[Record excerpts Boundary: Start]

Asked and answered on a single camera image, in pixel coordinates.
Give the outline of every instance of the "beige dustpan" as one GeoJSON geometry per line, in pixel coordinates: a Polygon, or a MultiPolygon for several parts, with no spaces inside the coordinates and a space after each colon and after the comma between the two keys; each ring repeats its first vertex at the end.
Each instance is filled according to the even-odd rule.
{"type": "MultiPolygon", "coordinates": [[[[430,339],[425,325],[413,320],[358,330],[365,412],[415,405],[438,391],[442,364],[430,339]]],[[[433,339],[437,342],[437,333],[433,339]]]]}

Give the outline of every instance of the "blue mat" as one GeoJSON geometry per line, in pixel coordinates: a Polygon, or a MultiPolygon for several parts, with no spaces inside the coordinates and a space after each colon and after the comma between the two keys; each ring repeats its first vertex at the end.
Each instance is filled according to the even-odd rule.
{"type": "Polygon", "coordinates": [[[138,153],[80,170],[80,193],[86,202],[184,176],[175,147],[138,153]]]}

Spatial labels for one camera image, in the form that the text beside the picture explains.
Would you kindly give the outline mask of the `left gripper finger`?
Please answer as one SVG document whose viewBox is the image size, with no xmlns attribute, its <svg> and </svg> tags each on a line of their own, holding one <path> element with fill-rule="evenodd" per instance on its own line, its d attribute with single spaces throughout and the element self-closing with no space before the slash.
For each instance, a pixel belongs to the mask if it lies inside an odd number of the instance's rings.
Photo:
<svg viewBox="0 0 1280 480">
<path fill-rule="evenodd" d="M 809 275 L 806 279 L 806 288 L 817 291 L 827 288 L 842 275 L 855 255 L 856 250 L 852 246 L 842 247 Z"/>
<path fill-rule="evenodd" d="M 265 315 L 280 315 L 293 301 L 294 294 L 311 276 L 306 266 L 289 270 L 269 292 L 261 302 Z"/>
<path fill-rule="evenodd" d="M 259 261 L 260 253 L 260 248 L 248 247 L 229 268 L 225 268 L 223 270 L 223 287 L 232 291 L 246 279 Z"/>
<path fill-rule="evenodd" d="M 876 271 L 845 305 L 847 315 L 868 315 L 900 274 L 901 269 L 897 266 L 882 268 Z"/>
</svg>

[Record excerpts Boundary: End]

_Instructions for the task_.
Your task is to transcribe each record faithfully and in full.

_Written response_.
Asked and answered on a single camera image, in pixel coordinates.
Give the outline of every instance of the "beige dustpan" as one GeoJSON geometry per line, in pixel coordinates: a Polygon, or a MultiPolygon for several parts, with no spaces inside the coordinates and a space after each colon and after the comma between the two keys; each ring repeats its first vertex at the end.
Each instance is filled according to the even-odd rule.
{"type": "MultiPolygon", "coordinates": [[[[430,339],[425,325],[413,320],[358,330],[365,412],[415,405],[438,391],[442,364],[430,339]]],[[[433,339],[437,342],[437,333],[433,339]]]]}

Give the outline of every instance of the "blue mat" as one GeoJSON geometry per line, in pixel coordinates: a Polygon, or a MultiPolygon for several parts, with no spaces inside the coordinates and a space after each colon and after the comma between the two keys; each ring repeats its first vertex at the end.
Each instance is filled according to the even-odd rule.
{"type": "Polygon", "coordinates": [[[138,153],[80,170],[80,193],[86,202],[184,176],[175,147],[138,153]]]}

Spatial labels for one camera image, in the form that the text beside the picture explains.
Would you kindly give the outline mask of the `left gripper finger`?
Please answer as one SVG document whose viewBox is the image size, with no xmlns attribute, its <svg> and </svg> tags each on a line of their own, holding one <path> element with fill-rule="evenodd" per instance on its own line, its d attribute with single spaces throughout and the element self-closing with no space before the slash.
For each instance, a pixel belongs to the mask if it lies inside an odd number of the instance's rings.
Photo:
<svg viewBox="0 0 1280 480">
<path fill-rule="evenodd" d="M 809 275 L 806 279 L 806 288 L 817 291 L 827 288 L 842 275 L 855 255 L 856 250 L 852 246 L 842 247 Z"/>
<path fill-rule="evenodd" d="M 265 315 L 280 315 L 293 301 L 294 294 L 311 276 L 306 266 L 289 270 L 269 292 L 261 302 Z"/>
<path fill-rule="evenodd" d="M 259 261 L 260 253 L 260 248 L 248 247 L 229 268 L 225 268 L 223 270 L 223 287 L 232 291 L 246 279 Z"/>
<path fill-rule="evenodd" d="M 876 271 L 845 305 L 847 315 L 868 315 L 900 274 L 901 269 L 897 266 L 882 268 Z"/>
</svg>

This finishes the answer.